Mike mentioned that there are other bikes which will be up for sale very soon. So I was checking out the website. It looks like there's going to be some Talon Tri's with Ultegra. 

Here's the airfoil w/SRAM Red and Zipp Vukas and 404 wheels:










Wow. 

No word on the pricepoint yet. 

I just settled a hospital bill for an ER visit and paid cash for a root canal (ouch X 2) and I'm saving for a motorcycle. Otherwise I would buy one of these the minute it hit the BD website.


----------



## rubbersoul (Mar 1, 2010)

weird bike


----------



## cyclesport45 (Dec 10, 2007)

Looks fast.


----------



## WaynefromOrlando (Mar 3, 2010)

If I get a chance, I'll own one of those screaming eagles before I compete in my first full Ironman in 2012!


----------



## flatsix911 (Jun 28, 2009)

Local Hero said:


> Screaming deal. Here's the airfoil w/SRAM Red and Zipp Vukas and 404 wheels: Wow.

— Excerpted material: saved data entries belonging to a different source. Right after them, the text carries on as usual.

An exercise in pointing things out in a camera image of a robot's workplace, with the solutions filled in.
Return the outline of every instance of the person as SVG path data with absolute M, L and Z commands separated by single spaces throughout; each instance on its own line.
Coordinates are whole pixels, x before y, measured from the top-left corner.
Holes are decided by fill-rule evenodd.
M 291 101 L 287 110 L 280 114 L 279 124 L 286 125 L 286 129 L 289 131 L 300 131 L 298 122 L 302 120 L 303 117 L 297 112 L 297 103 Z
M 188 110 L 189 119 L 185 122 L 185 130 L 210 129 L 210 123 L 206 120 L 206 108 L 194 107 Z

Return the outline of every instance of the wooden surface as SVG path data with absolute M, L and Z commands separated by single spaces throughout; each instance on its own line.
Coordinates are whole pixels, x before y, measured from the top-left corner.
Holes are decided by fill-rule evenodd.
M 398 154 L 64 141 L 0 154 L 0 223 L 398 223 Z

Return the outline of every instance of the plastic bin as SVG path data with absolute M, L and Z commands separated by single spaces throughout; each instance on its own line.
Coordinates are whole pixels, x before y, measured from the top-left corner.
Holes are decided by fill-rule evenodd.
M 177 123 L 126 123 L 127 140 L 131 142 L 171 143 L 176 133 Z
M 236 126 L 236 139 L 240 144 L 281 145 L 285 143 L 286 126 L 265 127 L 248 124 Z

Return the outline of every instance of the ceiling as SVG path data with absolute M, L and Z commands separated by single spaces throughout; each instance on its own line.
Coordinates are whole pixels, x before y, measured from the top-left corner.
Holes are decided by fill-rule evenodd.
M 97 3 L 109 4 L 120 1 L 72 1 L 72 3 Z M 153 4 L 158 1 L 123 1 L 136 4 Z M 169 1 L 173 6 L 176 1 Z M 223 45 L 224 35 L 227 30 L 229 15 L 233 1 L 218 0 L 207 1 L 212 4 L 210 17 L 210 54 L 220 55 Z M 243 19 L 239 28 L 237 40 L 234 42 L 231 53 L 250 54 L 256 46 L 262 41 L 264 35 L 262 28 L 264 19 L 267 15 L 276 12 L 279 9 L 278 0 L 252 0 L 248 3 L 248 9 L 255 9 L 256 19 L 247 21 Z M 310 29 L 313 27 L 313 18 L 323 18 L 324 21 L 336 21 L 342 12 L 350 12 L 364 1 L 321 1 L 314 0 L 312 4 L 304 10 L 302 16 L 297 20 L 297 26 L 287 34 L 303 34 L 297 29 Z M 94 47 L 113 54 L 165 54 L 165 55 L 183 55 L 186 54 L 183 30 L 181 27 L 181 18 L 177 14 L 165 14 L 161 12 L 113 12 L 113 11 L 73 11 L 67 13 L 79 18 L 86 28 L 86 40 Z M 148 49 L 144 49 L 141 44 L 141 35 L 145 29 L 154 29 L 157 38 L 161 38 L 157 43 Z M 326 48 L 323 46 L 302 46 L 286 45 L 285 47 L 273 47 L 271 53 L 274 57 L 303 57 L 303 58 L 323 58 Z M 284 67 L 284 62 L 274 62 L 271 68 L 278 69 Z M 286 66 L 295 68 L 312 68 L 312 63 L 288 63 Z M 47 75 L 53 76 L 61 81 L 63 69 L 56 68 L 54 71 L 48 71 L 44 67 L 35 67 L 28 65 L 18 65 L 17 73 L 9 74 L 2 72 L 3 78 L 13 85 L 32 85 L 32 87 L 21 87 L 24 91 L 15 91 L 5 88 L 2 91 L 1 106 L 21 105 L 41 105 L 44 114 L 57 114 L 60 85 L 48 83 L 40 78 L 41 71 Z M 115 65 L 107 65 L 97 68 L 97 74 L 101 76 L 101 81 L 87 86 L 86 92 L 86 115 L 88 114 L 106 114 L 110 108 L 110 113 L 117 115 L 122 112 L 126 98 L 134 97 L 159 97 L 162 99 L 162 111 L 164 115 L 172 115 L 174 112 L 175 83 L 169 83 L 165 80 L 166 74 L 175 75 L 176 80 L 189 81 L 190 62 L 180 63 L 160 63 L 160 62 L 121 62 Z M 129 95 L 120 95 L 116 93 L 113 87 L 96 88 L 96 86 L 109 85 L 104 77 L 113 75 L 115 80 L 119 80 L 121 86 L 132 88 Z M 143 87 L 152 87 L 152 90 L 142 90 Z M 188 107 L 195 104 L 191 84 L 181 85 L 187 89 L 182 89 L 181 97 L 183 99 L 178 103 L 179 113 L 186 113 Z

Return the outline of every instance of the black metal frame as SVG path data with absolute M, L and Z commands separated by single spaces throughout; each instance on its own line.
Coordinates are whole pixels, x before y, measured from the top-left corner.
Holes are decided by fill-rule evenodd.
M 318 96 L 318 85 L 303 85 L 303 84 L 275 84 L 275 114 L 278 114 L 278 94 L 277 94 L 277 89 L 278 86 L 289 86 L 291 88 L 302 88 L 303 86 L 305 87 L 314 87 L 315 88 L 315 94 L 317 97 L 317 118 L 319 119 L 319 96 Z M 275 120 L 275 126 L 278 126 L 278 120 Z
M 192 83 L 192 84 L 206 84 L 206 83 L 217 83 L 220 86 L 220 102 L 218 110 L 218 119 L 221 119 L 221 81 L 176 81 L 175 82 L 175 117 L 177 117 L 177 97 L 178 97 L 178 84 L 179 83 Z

Resurrecting an old thread as I see that BD is offering an additional $1000 off the remaining stock ... :thumbsup:
I believe the Zipp 404 wheelset goes for about $2,500 alone?

Road Bikes, Roadbikes - Kestrel Airfoil PRO SL SE SRAM Red
*SRAM Red 20 Speed Triathlon Kestrel Airfoil PRO SL Special Edition Carbon*
$4,495 - $1,000 = *$3,495*



SRAM Red Group
SRAM Red Carbon Cranks
Zipp Vuka Aero Bar and FSA Carbon Stem
Zipp 404 Carbon Wheelset


----------